5.05.2008

I lie the loudest when I lie to myself

I used to lie a lot. I mean a lot. I decided in hmmmm, maybe 2001 or so that I wasn't going to lie anymore, and with very few exceptions I haven't.
But there's a lot of gray area around lying sometimes. What if it's for a surprise for someone? What if it's an appropriate secret (and what are appropriate secrets)? I will tell you pretty much anything you want to know if you just ask me. However, is not volunteering the information lying?
Ok, Jake may not remember this story but here's something that I have a question about...
He and I were "going out" in high school (the high school part is important to note) His mom didn't want us to (or something, I'm still a little fuzzy on those details) so he said that he would tell her I was his girlfriend if she asked the right question. The three of us were at Taco Bell once and she asked us point blank if we were "going out", but prior to that she had hinted around but never asked us outright. So was not telling her when we knew what she was asking us lying?
So if there are things that I'm misrepresenting to people, and I know they are confused about it, or I know they are wondering about, is it lying if I omit the information instead of purposely misinforming them?
These are all things that I've wrestled with since I decided not to lie.
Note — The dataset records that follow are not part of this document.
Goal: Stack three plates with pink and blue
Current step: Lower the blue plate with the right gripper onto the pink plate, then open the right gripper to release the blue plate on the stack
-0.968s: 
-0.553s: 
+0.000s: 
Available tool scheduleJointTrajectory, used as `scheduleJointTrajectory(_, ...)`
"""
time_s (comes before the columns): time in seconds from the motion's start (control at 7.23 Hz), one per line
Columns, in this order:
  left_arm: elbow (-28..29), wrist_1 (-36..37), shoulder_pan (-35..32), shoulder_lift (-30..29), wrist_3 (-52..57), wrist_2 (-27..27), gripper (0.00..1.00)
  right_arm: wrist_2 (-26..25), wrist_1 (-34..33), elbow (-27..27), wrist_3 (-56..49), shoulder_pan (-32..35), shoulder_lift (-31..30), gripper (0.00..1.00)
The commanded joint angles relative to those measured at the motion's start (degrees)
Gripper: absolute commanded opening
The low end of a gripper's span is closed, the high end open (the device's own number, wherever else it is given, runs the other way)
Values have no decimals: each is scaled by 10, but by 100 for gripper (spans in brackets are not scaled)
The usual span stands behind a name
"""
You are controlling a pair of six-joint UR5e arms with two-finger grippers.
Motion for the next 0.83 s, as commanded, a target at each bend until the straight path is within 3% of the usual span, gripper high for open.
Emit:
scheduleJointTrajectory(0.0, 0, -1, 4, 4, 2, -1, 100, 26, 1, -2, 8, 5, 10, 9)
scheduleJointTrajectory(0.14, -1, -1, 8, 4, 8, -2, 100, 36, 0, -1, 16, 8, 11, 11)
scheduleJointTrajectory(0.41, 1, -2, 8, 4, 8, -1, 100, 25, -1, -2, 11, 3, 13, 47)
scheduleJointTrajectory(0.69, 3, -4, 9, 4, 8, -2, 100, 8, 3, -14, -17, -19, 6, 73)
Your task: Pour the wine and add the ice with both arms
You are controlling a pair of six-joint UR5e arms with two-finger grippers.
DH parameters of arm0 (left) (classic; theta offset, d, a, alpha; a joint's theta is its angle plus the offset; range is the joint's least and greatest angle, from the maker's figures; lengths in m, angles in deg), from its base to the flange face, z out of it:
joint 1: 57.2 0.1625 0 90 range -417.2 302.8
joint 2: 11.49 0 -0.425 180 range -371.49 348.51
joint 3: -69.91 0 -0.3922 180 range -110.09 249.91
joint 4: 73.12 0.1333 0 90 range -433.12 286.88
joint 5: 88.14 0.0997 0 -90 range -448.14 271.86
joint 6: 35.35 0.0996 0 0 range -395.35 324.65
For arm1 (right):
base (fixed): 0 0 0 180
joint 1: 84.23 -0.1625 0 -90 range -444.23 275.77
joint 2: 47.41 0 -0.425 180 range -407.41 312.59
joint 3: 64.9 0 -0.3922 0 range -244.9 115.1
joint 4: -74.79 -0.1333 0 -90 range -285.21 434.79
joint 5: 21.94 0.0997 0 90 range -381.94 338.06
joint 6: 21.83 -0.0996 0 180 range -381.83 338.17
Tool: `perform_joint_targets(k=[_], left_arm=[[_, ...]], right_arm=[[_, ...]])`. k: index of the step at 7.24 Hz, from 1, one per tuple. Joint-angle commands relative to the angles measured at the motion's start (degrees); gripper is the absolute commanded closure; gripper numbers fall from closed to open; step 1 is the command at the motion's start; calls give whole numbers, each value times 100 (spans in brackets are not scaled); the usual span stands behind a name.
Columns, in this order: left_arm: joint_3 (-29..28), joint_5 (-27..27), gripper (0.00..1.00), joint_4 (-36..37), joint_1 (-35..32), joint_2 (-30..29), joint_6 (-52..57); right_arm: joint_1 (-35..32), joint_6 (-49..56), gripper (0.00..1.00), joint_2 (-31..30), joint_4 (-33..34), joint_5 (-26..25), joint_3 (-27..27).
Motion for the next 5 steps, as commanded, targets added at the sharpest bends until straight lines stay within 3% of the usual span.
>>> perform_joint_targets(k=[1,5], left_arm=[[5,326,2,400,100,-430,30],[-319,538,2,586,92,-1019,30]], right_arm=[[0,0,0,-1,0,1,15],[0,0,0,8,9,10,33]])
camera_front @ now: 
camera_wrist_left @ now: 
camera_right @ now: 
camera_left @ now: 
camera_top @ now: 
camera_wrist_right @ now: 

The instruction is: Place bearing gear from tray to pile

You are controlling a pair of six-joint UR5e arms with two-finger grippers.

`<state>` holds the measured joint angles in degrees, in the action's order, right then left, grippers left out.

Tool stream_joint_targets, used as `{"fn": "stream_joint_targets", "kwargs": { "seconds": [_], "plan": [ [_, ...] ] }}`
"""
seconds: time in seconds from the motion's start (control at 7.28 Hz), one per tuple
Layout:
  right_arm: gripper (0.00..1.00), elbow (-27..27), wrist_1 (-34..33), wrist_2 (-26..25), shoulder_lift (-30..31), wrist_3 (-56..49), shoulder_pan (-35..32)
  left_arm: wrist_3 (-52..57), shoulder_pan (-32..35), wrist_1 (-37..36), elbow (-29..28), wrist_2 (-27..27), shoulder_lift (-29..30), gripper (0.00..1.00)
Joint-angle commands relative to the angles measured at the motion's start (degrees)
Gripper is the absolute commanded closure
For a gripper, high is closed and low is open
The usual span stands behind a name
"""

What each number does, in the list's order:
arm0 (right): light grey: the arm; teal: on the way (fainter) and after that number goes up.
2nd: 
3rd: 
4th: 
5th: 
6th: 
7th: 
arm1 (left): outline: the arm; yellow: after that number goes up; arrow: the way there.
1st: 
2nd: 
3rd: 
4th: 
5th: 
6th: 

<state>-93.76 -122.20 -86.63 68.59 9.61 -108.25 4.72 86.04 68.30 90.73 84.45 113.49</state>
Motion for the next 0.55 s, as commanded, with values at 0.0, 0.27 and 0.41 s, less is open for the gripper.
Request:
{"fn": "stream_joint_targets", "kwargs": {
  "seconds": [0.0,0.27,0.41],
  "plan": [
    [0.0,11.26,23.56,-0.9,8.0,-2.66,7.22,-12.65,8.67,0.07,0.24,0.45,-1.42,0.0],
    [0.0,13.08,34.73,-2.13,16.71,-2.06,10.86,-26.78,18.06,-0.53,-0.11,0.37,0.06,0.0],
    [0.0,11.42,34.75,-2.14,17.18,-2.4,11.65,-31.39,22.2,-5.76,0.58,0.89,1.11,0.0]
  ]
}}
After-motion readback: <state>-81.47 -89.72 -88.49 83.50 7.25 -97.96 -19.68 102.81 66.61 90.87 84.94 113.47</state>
But I lie the loudest when I lie to myself. I still lie to myself a lot. I lie intentionally and unintentionally. I evade and duck and cover and hope that "I" don't realize what "I'm" trying to get away with. It's all so schizophrenic this dual reality that I find myself existing in, and I'm just so over it. I find the truth in the middle of the night whispers and long early morning drives.
I lie to myself about my feelings for him, about what I really want to do, about who I really want to be. I lie to myself about how I think people see me, and I lie loudest about how I see myself.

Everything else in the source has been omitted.